If he is an extreme ectomorph or endomorph, he will know that his chances of top honours are more remote than those of the more fortunate types. But if he feels that the rewards of self-improvement are worth more, in the long run, than championship honours, he will at least begin with no illusions.

The fundamental principle of type-training is low repetitions with high resistance for the ectomorph, and high repetitions with low resistance for the endomorph.

The late George Walsh, noted British authority and instructor on this method of training, carried out numerous experiments with his many pupils – and his successes were positive indication that he worked on the right lines.

Extreme and near-extreme ectomorphs thrive best on a training routine consisting of a few exercises only, involving not more than four or five consecutive repetitions, with resistances ranging from 75 per cent to 95 per cent of maximum ability for one single movement.

At the opposite end of the scale, the extreme and near-extreme endomorphs thrive best on routines consisting of a large number of exercises – maybe as many as fifteen or twenty – involving high repetitions with resistances ranging from 30 per cent to 60 per cent of maximum ability.

In between these extreme ranges lies the greater majority of body builders and the scale of repetitions, and resistances generally, need readjusting to an ‘in between’ range.

A knowledge of the principles of type of training will enable the novice bodybuilder to avoid much trial-and-error training at the start of his career. Even so, it is by no means certain that he will immediately hit upon the ideal routine for his own particular needs, though he can be sure that he won’t pursue a path that deviates much from his own ideal route to success.

First, he will need to determine his anatomic type My brief description earlier on will help but his self analysis should be supplemented, if possible, by the help of someone who has good experience of this method of training.
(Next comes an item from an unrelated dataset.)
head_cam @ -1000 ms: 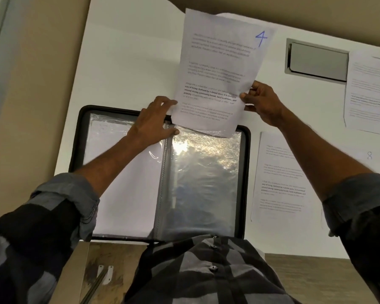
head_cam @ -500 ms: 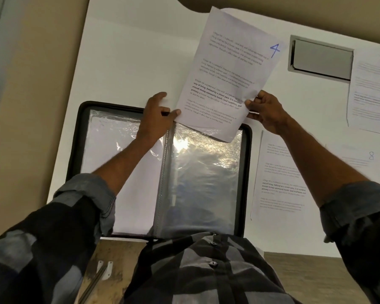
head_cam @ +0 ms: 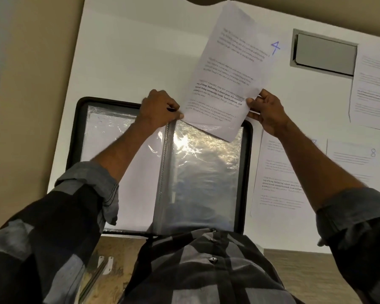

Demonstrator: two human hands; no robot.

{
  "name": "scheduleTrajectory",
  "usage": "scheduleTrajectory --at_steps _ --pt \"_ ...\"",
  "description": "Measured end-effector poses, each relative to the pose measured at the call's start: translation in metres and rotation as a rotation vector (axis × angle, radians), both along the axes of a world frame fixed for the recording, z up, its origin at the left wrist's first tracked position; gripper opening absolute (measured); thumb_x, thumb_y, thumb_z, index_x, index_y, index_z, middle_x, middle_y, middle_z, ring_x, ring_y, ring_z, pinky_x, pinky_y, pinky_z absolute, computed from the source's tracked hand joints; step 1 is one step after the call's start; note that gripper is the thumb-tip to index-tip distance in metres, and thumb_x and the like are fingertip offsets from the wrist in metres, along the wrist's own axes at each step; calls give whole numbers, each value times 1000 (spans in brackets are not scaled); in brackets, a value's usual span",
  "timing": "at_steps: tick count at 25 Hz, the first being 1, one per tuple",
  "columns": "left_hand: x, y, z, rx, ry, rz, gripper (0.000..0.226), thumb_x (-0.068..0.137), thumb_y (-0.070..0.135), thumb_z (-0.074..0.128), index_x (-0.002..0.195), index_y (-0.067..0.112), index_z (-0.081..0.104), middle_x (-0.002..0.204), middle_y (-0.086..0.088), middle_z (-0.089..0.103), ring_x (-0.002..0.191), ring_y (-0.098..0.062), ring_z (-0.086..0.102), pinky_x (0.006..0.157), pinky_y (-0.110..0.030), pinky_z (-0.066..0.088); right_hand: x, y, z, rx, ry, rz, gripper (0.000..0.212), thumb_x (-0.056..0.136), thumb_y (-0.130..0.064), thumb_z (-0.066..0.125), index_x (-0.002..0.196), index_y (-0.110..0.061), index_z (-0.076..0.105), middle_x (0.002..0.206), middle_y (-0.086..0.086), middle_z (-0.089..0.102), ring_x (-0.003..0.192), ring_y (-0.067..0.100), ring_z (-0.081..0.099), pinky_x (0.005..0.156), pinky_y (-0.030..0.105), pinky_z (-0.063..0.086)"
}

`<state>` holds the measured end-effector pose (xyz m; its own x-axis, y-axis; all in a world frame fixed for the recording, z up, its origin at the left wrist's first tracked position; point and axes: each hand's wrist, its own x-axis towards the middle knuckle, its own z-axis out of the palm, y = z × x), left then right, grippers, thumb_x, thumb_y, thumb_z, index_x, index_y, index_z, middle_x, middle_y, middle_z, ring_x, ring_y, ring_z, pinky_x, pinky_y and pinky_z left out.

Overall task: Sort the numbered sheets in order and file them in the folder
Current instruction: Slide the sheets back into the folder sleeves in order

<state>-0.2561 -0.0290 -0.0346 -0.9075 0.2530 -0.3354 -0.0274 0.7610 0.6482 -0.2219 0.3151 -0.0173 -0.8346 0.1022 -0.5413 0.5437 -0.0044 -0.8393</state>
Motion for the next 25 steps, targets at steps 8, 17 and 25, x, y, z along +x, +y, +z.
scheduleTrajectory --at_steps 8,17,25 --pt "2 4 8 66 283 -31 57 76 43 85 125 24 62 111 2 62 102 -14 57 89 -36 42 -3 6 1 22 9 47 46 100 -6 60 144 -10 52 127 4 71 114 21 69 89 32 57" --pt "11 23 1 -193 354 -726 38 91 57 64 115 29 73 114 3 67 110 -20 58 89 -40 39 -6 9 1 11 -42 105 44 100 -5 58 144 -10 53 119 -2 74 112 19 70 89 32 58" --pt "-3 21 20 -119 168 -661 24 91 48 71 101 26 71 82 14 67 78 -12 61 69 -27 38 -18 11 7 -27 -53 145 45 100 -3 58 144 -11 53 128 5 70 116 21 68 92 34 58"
Weight training for body building has been proved to be the easily the best means of development. And no matter what physical type a man is, or how weak and undeveloped he is – provided he has no organic defects – he can make improvement. Even if he merely follows a standard course without bothering about his physical type.

Everyone can improve to some degree. The best gains will be made by those who have the best natural potential, the highest degree of ambition and determination, pursue their objective with the greatest zest and enthusiasm – and who follow the training routine most suitable for their physical type.

2 thoughts on “Physical Types – George W. Kirkley (1963)

  1. Conor Heffernan February 22, 2018 / 8:16 am

    Fascinating to see the body type idea being promoted again. It’s incredible to note how long this idea has been brought around.

    Liked by 1 person

    • Josh at FoundationsOfIron February 22, 2018 / 8:40 am

      Hello Conor! Yes, even on fitness and bodybuilding discussion boards today, decades later, these three types are brought up rather frequently.

      One interesting point that I did not go into at all with my introductory commentary is that Doctor William H. Sheldon, who came up with the three body types in the 1940s, was actually a doctor of psychology, not medicine or biology. A major part of his work on somatotypes was the idea that specific psychological/personality traits are intrinsically associated with each body type. I don’t think his ideas hold much weight in academia anymore. But many fitness writers over the years have repeated the body type categories, while quietly disregarding the supposed psychological aspects.